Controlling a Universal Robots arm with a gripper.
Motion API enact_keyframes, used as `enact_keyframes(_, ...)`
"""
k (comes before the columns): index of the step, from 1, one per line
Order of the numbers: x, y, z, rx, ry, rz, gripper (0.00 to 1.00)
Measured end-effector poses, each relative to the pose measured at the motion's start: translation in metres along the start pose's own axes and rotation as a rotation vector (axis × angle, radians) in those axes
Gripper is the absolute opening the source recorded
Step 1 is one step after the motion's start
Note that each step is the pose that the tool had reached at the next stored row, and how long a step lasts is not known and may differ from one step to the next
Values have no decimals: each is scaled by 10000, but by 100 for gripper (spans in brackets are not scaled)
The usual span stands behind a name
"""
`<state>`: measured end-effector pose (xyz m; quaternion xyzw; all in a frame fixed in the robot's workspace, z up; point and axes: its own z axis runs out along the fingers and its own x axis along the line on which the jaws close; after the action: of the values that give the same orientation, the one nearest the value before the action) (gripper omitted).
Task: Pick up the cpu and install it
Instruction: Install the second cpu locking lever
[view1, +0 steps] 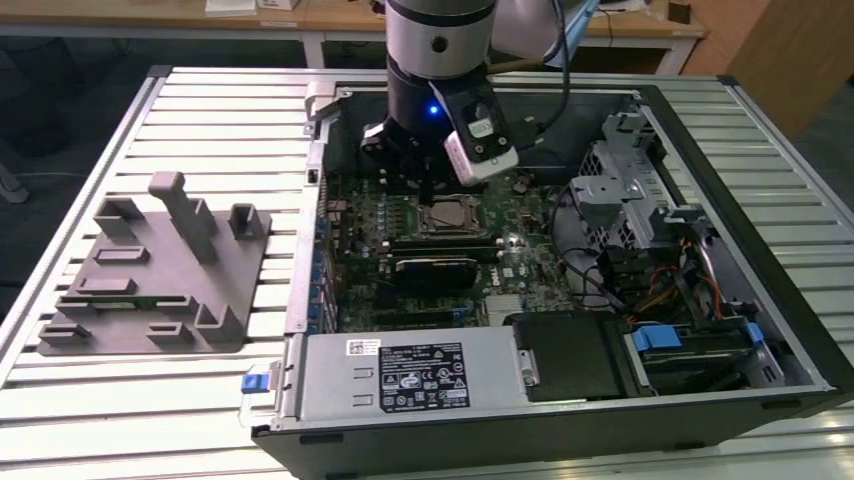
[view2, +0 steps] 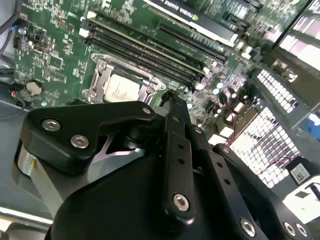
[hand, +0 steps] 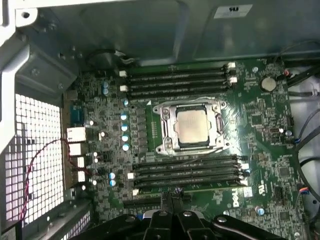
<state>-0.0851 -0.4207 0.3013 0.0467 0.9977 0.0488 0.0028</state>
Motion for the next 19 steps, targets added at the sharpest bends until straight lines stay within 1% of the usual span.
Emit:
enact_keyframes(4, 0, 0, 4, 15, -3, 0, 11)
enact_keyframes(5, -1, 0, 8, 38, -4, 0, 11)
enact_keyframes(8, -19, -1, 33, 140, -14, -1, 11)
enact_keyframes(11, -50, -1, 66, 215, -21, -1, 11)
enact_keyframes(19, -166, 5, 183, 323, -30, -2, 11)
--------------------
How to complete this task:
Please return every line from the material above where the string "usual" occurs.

Result of this task:
The usual span stands behind a name
Motion for the next 19 steps, targets added at the sharpest bends until straight lines stay within 1% of the usual span.

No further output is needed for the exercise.